Data.
━━━━━━

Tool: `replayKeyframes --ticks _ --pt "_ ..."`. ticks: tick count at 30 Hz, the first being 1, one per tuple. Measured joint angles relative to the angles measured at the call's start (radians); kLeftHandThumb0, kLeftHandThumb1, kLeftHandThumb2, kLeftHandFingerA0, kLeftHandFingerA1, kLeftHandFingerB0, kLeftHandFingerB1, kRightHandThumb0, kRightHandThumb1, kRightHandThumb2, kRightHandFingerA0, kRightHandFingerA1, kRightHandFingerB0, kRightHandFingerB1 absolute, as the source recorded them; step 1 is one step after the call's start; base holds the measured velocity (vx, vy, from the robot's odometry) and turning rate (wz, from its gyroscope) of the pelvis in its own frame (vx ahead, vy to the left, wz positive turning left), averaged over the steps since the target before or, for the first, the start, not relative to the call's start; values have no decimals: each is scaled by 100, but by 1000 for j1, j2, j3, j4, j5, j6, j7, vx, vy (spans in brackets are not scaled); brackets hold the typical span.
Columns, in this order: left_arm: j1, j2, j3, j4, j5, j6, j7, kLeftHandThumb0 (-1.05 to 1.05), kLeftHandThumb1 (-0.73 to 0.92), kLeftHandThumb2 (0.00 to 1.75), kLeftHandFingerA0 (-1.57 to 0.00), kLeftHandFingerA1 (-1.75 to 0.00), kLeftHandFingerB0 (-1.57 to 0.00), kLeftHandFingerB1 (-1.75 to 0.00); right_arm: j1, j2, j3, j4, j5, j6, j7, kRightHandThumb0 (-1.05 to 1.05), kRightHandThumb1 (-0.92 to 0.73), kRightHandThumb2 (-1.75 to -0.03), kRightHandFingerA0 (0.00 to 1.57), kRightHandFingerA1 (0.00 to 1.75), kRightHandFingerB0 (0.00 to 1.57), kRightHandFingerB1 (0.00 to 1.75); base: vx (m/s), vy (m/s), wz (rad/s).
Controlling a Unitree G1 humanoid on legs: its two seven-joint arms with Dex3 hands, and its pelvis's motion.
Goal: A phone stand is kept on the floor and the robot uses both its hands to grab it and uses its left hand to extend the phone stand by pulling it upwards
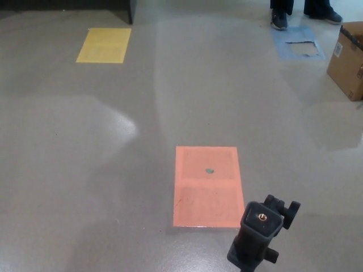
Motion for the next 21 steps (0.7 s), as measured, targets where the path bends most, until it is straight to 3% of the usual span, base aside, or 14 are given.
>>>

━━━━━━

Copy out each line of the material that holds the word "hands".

Controlling a Unitree G1 humanoid on legs: its two seven-joint arms with Dex3 hands, and its pelvis's motion.
Goal: A phone stand is kept on the floor and the robot uses both its hands to grab it and uses its left hand to extend the phone stand by pulling it upwards

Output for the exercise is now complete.